Travel is a young man’s game, and as I said earlier, a day at home can be as exciting as a visit to the White House. One place that truly fascinates me however is India. I spent some time there in 1997 while on assignment for Detailsmagazine. It was an experience like none other and has left me wanting to return to do some further exploration. I have also been affected by the Normandy region of France. Sitting in the Cathedral at Bayeux and walking the D-Day invasion beaches is as profound an experience that I know.
What’s the most embarrassing thing that’s ever happened when you were working with some one?
I was on assignment for the New York Times Magazine outside of Boston in 1998. We had a very early call time, as our subject was leaving the country on that day, and he had a very solid out time. I was becoming acquainted with the subject and looking around his house for a place to shoot when I noticed my assistant out the window frantically flailing his arms and beckoning me to come outside. I excused myself and went out into the fun zero temperature of that dawn to be informed that the film was still in the climate controlled confines of his hotel room, an hour or so away from our present location. I collected myself and went back into the house to inform my sitter of the situation. His disappointment was visible though not aggressive. The situation was what it was, and it was glaringly obvious that he was not going to appear in the article and that was that. I am grateful that he was gracious about the ordeal. I too understood that it was merely a mistake and didn’t become the least bit angry. It was however a rookie mistake and a difficult one to explain to my editor at the magazine.
Do you have any New Years resolutions?
Only to try and be as kind and compassionate at I am able to. As I have gotten older, I have come to realize that we are not our actions and are not defined through our professions. Perhaps Tess Gallagher voiced it best when she wrote: “It’s not what we do in life that counts, it’s how we make people feel.”

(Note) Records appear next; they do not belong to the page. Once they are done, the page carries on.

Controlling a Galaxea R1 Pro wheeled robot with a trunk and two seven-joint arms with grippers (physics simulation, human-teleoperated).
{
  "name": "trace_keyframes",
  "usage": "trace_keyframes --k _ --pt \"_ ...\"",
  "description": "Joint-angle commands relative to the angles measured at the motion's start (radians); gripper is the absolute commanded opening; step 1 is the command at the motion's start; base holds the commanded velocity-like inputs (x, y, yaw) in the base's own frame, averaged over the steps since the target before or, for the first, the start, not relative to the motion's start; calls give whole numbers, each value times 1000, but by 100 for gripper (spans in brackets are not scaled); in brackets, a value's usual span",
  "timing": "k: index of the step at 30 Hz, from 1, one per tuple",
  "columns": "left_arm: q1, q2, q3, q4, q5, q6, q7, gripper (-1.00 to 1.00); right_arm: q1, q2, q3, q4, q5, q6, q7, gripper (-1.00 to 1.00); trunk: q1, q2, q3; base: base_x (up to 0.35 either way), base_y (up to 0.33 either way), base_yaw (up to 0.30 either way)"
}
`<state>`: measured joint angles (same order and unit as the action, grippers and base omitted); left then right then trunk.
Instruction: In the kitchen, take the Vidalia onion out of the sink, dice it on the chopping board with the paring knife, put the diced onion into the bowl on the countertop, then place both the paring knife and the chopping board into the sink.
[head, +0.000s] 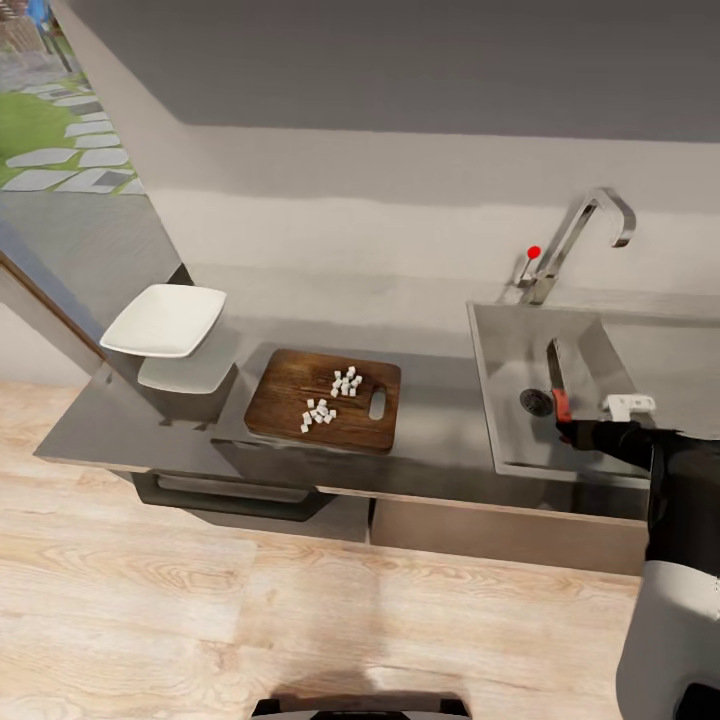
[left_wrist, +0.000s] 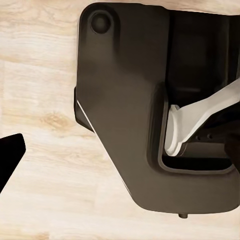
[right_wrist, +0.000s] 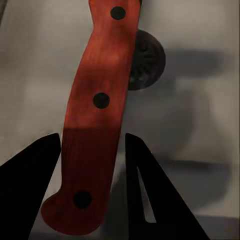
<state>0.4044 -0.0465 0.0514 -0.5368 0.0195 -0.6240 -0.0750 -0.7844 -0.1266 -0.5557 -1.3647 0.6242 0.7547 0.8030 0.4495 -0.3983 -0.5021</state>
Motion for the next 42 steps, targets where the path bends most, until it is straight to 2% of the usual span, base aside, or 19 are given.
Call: trace_keyframes --k 1,4,10,30,31,39,42 --pt "1 -1 5 -2 2 0 -8 100 -1 2 -1 18 9 -11 -7 -100 1 -2 -1 1 -1 0" --pt "1 -1 5 -2 2 0 -8 100 -2 8 0 88 8 -39 -50 -100 1 -2 -1 0 0 0" --pt "1 -1 5 -2 2 0 -8 100 -1 10 0 160 7 -121 -98 -100 1 -2 -1 0 0 0" --pt "1 -1 5 -2 2 0 -7 100 -2 9 0 167 4 -132 -105 -100 1 -2 -1 80 0 0" --pt "1 -1 5 -2 2 0 -8 100 -2 9 0 167 4 -132 -105 100 1 -2 -1 3 0 0" --pt "1 -1 5 -2 2 0 -8 100 -1 8 0 166 4 -132 -102 100 1 -2 -1 0 0 0" --pt "1 -1 5 -2 2 0 -7 100 -1 8 -1 139 5 -131 -102 100 1 -2 -1 0 0 0"
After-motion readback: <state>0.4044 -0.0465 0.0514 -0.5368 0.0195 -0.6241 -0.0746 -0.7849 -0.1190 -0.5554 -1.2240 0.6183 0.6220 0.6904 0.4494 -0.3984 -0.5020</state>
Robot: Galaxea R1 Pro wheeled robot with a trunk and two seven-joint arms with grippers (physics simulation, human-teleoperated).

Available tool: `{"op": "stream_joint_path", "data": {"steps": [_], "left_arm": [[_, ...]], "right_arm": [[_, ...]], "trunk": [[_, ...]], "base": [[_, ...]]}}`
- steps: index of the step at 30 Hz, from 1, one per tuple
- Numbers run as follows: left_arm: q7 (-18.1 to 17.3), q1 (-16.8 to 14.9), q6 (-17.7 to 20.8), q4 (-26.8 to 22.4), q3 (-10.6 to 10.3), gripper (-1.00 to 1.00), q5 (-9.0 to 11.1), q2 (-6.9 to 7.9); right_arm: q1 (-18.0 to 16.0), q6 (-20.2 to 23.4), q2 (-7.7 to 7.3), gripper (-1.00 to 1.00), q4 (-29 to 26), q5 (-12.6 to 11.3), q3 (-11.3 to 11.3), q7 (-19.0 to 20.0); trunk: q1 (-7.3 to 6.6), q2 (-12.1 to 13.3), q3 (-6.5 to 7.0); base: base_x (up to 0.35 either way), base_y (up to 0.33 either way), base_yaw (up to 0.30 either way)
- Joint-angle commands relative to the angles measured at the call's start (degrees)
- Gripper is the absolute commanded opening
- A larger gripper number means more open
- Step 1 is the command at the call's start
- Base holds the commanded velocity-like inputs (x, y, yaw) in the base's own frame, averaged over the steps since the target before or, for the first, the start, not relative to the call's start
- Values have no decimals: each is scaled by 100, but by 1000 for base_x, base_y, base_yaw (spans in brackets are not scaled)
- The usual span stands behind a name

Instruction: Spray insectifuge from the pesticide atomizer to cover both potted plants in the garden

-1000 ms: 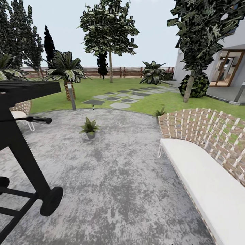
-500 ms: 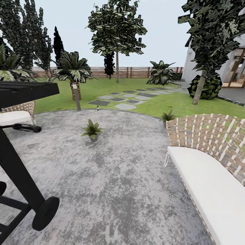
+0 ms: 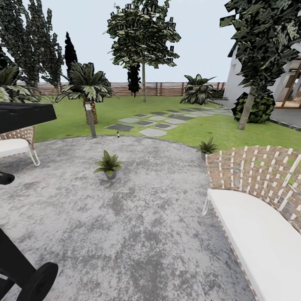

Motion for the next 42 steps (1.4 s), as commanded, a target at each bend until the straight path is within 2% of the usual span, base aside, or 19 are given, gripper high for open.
{"op": "stream_joint_path", "data": {"steps": [1,42], "left_arm": [[-4,-3,-18,4,16,100,-3,-2],[-4,-3,-18,4,21,100,-2,-2]], "right_arm": [[-3,-17,1,100,4,4,-2,-9],[-3,-17,-26,100,4,12,-2,-6]], "trunk": [[2,-2,-5],[2,-2,-5]], "base": [[335,-78,0],[340,-1,0]]}}
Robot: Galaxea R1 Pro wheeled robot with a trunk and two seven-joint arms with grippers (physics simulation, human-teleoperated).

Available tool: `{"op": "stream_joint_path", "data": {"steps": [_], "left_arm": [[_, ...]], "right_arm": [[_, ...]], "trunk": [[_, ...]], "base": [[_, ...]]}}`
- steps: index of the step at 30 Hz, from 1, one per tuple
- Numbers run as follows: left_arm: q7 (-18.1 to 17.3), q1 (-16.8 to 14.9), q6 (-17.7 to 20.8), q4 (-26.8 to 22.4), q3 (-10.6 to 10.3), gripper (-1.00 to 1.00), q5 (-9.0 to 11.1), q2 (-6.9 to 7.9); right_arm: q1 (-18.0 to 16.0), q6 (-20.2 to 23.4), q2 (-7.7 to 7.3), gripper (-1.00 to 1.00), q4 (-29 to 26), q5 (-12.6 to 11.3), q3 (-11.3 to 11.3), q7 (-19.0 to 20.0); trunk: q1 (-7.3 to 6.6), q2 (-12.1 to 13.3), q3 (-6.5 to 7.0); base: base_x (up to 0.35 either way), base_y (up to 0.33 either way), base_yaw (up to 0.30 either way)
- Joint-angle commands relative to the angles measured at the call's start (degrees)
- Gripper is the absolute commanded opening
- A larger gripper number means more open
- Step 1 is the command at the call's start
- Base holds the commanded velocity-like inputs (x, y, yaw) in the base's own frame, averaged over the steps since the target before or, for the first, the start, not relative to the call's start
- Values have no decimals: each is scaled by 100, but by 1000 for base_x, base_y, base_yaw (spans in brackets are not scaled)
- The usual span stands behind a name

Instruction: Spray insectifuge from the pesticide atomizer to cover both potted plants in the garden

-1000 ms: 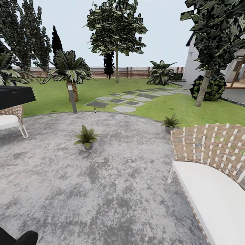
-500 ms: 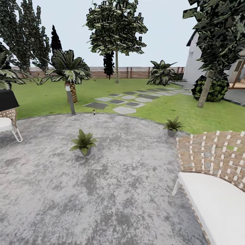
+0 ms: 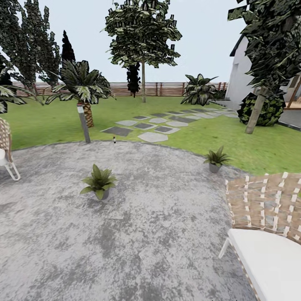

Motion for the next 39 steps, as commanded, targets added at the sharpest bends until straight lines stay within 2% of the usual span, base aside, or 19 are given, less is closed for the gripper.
{"op": "stream_joint_path", "data": {"steps": [1,39], "left_arm": [[-4,-3,-18,4,15,100,-4,-2],[-4,-3,-18,4,15,100,-4,-2]], "right_arm": [[-3,-17,0,100,4,5,-3,-8],[-3,-17,0,100,179,-3,6,-9]], "trunk": [[3,-2,-5],[3,-2,-5]], "base": [[340,0,0],[340,0,0]]}}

Did you get anything good for Christmas?
I received some wonderful gifts this past Christmas. As I keep honeybees, my wife Kathryn gave me a first edition of The Beekeepers Bible circa 1889. My son Dylan gave me a pair of World War 1 British artillery binoculars as well as a German army issue brass matchbox. My assistant Travis gave me a beautiful Bonsai tree. I have had a love of the Bonsai practice since I was a boy. It is a wonderful art form. Perhaps the most special gift was one from my father, Larry Winters. He sent me a pair of his father’s gold cuff links. My grandfather, Bert Winters, was among the kindest persons that I have ever known and was a larger than life character in my childhood. Every year since my grandfather’s passing in 1994, my father gives me one object from my grandfather’s estate. I have over the years become the guardian of a host of objects, including his metal lunch box, his hard helmet, one of his flashlights and a large number of his tools. I am always eager to open these special gifts from my father as the physical connection that I feel through my grandfather’s objects resonates with me in a profound way.